Public policy in the US is increasingly proving to be corporation-friendly, and regulation has done little to stifle innovation or the profits made. A look at comparative prices of cancer drugs across nations reveal stark differences in drug prices — imatinib that costs $92,000/year in the US, costs $46,000 in Canada and $29,000 in Mexico, bevacizumab costs $3,000 in Israel but $5,300 per month in the US. And companies are still making profits at these prices in those countries. In fact, it seems that pharma companies have used public policy to their advantage. The Medicare Reform Act of 2003 prevents price negotiation and a 2006 amendment added prescription drug benefits, a move that saw soaring profits and bonuses/salaries to pharma CEOs. The Patient-Centered Outcomes Research Institute is prevented from considering cost comparisons and effectiveness, thus muting the role that patients can play in the drug pricing scheme. On top of all these, US laws forbid the import of prescription drugs from abroad, even for personal use, thus effectively restricting the patients to “exchanges of desperation” in a market that is rigged against them. Of course, all these political maneuvers come with a hefty price — in 2012, pharma companies were represented by 2500 lobbyists with $306 millions spent in lobbying, far more than that employed by defense, aerospace and oil and gas industries. This points to “benefit hoarding” by the pharma companies as they have successfully managed to skew the benefits of public policy towards them rather than the people the policies were meant to help. The collusion between the industry and the government becomes clearer in a global context — the overall annual increase in post-licensing drug price in the UK was 0.24% compared to 8.8% in the US. The UK, Germany, France, New Zealand, Canada & other nations have pharmaceutical price regulation schemes in place that makes drugs more affordable and accessible. Given that federal funding plays a major role in bringing drugs to the market, all this evidence points to policy failure on the part of the state.

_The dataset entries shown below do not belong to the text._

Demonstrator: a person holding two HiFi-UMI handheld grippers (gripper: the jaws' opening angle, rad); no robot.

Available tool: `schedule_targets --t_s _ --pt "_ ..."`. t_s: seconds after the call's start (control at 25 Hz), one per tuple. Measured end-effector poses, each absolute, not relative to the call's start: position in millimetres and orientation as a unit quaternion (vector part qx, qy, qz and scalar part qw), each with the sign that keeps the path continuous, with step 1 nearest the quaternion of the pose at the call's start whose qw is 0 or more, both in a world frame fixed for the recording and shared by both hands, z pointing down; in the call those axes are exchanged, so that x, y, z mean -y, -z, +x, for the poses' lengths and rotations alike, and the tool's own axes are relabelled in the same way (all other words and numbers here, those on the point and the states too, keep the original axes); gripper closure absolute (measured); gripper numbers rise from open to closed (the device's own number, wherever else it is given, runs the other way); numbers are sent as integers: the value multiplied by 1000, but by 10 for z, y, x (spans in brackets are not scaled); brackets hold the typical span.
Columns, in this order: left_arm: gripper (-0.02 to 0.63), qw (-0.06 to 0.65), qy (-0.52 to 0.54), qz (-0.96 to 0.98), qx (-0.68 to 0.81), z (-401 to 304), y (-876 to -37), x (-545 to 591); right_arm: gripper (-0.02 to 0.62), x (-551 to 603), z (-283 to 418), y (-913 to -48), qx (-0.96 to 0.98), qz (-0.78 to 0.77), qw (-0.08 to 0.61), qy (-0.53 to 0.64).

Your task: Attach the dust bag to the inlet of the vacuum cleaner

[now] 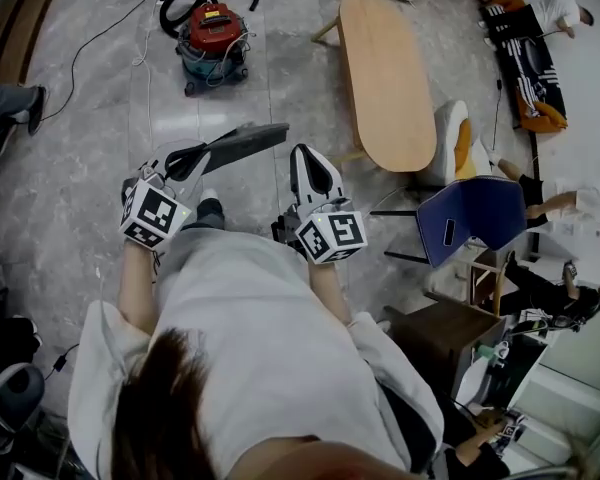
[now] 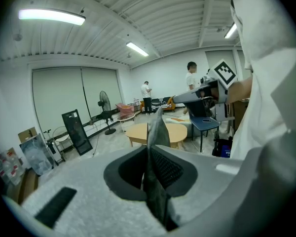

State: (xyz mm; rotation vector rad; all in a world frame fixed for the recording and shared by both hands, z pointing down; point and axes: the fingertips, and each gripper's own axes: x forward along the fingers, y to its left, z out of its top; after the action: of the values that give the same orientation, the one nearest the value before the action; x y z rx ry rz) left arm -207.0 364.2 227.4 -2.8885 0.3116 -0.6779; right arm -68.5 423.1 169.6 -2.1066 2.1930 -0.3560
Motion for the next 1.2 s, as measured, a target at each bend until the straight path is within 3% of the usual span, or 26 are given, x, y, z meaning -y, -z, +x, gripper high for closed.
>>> schedule_targets --t_s 0.56,1.2 --pt "568 75 215 -967 -116 -2110 -2135 -2734 592 -3511 -695 -1495 -709 -697 42 98" --pt "568 -15 178 -967 -183 -1522 -2149 -2165 592 -2695 32 -1754 -733 -661 51 152"
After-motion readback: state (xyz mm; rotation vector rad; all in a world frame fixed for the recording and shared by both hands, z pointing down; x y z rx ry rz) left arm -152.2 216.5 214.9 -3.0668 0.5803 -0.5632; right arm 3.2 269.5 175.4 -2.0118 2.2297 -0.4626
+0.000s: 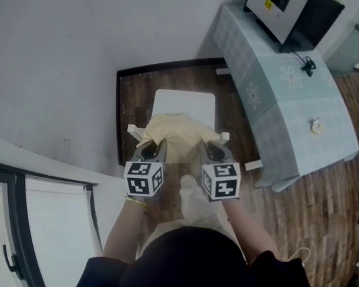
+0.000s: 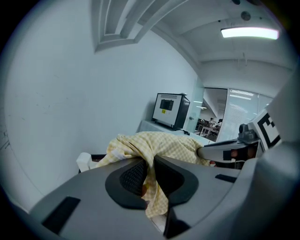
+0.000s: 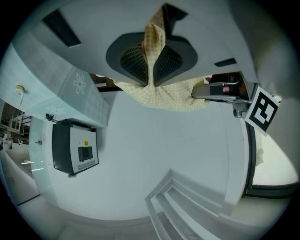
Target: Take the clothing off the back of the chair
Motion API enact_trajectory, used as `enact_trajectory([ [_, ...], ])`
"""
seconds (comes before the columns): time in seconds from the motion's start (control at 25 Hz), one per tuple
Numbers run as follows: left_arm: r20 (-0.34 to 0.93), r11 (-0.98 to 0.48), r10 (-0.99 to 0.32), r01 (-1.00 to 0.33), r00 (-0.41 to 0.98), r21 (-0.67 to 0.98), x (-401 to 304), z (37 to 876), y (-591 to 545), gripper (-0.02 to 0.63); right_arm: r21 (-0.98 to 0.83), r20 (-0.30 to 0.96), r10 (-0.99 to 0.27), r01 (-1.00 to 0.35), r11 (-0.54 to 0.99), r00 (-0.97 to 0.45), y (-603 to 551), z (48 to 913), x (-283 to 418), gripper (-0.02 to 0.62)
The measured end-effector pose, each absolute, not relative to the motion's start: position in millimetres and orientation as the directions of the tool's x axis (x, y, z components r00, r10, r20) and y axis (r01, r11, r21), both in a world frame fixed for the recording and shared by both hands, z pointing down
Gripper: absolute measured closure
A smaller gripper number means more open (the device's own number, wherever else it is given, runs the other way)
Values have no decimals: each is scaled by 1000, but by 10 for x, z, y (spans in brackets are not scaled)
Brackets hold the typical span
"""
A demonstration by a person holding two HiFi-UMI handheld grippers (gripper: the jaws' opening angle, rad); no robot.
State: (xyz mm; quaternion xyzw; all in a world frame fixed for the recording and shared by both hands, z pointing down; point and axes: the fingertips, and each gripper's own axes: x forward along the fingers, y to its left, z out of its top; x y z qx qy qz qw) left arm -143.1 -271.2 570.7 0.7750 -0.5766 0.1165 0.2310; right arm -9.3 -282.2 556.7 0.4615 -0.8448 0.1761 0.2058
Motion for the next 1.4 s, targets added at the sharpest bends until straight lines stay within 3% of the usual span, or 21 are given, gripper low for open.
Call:
enact_trajectory([
  [1.4, 188, -284, -936, -954, 298, 101, -1604, 3894, -2427, 560, 74, 262, -817, -833, 548, -514, -2530, 3854, -380, 548],
])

It’s not only pharma companies that are benefiting from policy failure — under a federal program, healthcare providers can buy cancer drugs for half the price that private oncologists would have to pay. Cancer patients and their insurers have to buy their medication from the healthcare providers, and based on how cancer drug payments are processed, they end up paying twice the amount to hospitals and their doctors compared to what they would have paid to an independent oncologist. This should raise concerns as healthcare providers increasingly push private oncologists out of practice. Additionally, pharmacies and hospitals have been shown to mark up cancer drugs above the average sale price by 6%, thus furthering their profits.

The public outcry over exorbitant drug prices, especially the novel CAR-T therapies, has prompted pharma companies to announce payment plans, subsidies & reimbursements to help patients, but these plans are far away from being implemented in the complicated US healthcare system. On a more public level, President Trump re-affirmed his promise of lowering drug prices at the 2018 State of the Union speech. However, one is left to wonder how committed he is to this promise and how such a feat will be achieved when his Human & Health Service (HHS) appointee, Alex Azar, is known for raising insulin prices as a top Eli Lilly executive. On another note, pharma-bro Martin Shrkeli went to prison for lying to his investors, and not for jacking up the price of an AIDS drug by 5,000%. So, again, one is left to wonder what kind of protection the legal system can offer to victims of profiteering tactics by pharma companies that cannot hold such actions accountable.